### Prompt:
Would you repeat the entries beneath, with nothing changed?
Entries provided: Begin
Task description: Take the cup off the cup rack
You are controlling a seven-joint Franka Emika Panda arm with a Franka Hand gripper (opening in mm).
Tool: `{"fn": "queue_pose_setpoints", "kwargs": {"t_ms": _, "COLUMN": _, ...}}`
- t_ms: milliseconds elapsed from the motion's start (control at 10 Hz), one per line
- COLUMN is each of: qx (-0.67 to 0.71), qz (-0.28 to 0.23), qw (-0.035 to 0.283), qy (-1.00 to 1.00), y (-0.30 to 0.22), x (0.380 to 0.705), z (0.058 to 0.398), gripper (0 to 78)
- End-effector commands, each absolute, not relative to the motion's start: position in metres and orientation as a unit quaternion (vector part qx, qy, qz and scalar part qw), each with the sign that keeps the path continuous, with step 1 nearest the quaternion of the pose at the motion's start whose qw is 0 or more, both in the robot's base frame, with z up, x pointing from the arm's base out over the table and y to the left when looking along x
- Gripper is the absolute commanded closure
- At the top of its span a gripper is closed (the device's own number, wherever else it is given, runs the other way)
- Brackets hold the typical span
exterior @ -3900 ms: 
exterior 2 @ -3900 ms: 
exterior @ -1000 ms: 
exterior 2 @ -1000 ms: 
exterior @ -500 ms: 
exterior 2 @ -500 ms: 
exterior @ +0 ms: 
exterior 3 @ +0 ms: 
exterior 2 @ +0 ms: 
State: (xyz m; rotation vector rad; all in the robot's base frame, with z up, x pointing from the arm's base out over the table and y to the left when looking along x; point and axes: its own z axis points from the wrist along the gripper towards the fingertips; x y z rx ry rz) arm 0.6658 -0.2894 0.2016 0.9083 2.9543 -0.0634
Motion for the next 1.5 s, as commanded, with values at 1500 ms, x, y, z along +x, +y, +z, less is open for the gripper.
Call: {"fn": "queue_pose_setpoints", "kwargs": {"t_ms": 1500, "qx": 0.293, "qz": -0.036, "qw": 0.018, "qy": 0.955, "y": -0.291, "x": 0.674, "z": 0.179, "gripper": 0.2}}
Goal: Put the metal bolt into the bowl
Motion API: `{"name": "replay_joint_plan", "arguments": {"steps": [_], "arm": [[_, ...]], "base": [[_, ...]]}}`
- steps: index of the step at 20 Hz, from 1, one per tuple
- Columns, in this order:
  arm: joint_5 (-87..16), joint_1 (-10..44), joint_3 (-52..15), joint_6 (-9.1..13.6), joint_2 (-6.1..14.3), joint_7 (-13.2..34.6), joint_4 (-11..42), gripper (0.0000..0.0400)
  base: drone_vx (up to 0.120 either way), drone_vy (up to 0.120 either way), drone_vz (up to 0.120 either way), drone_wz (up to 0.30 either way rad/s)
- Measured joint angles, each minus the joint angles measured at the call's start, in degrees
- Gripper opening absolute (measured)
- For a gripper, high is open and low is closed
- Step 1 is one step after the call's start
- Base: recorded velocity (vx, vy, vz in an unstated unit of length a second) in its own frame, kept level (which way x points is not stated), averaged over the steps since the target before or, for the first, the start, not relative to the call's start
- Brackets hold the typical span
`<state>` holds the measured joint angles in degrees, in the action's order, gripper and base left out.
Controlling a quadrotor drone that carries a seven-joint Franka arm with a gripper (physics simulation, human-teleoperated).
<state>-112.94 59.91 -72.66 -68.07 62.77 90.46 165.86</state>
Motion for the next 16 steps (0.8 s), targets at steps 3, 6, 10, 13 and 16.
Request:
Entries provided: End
### Your response:
Task description: Take the cup off the cup rack
You are controlling a seven-joint Franka Emika Panda arm with a Franka Hand gripper (opening in mm).
Tool: `{"fn": "queue_pose_setpoints", "kwargs": {"t_ms": _, "COLUMN": _, ...}}`
- t_ms: milliseconds elapsed from the motion's start (control at 10 Hz), one per line
- COLUMN is each of: qx (-0.67 to 0.71), qz (-0.28 to 0.23), qw (-0.035 to 0.283), qy (-1.00 to 1.00), y (-0.30 to 0.22), x (0.380 to 0.705), z (0.058 to 0.398), gripper (0 to 78)
- End-effector commands, each absolute, not relative to the motion's start: position in metres and orientation as a unit quaternion (vector part qx, qy, qz and scalar part qw), each with the sign that keeps the path continuous, with step 1 nearest the quaternion of the pose at the motion's start whose qw is 0 or more, both in the robot's base frame, with z up, x pointing from the arm's base out over the table and y to the left when looking along x
- Gripper is the absolute commanded closure
- At the top of its span a gripper is closed (the device's own number, wherever else it is given, runs the other way)
- Brackets hold the typical span
exterior @ -3900 ms: 
exterior 2 @ -3900 ms: 
exterior @ -1000 ms: 
exterior 2 @ -1000 ms: 
exterior @ -500 ms: 
exterior 2 @ -500 ms: 
exterior @ +0 ms: 
exterior 3 @ +0 ms: 
exterior 2 @ +0 ms: 
State: (xyz m; rotation vector rad; all in the robot's base frame, with z up, x pointing from the arm's base out over the table and y to the left when looking along x; point and axes: its own z axis points from the wrist along the gripper towards the fingertips; x y z rx ry rz) arm 0.6658 -0.2894 0.2016 0.9083 2.9543 -0.0634
Motion for the next 1.5 s, as commanded, with values at 1500 ms, x, y, z along +x, +y, +z, less is open for the gripper.
Call: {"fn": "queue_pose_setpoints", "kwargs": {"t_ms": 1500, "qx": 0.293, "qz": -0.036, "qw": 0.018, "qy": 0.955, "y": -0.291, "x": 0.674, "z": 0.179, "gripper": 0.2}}
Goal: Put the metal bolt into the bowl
Motion API: `{"name": "replay_joint_plan", "arguments": {"steps": [_], "arm": [[_, ...]], "base": [[_, ...]]}}`
- steps: index of the step at 20 Hz, from 1, one per tuple
- Columns, in this order:
  arm: joint_5 (-87..16), joint_1 (-10..44), joint_3 (-52..15), joint_6 (-9.1..13.6), joint_2 (-6.1..14.3), joint_7 (-13.2..34.6), joint_4 (-11..42), gripper (0.0000..0.0400)
  base: drone_vx (up to 0.120 either way), drone_vy (up to 0.120 either way), drone_vz (up to 0.120 either way), drone_wz (up to 0.30 either way rad/s)
- Measured joint angles, each minus the joint angles measured at the call's start, in degrees
- Gripper opening absolute (measured)
- For a gripper, high is open and low is closed
- Step 1 is one step after the call's start
- Base: recorded velocity (vx, vy, vz in an unstated unit of length a second) in its own frame, kept level (which way x points is not stated), averaged over the steps since the target before or, for the first, the start, not relative to the call's start
- Brackets hold the typical span
`<state>` holds the measured joint angles in degrees, in the action's order, gripper and base left out.
Controlling a quadrotor drone that carries a seven-joint Franka arm with a gripper (physics simulation, human-teleoperated).
<state>-112.94 59.91 -72.66 -68.07 62.77 90.46 165.86</state>
Motion for the next 16 steps (0.8 s), targets at steps 3, 6, 10, 13 and 16.
Request:

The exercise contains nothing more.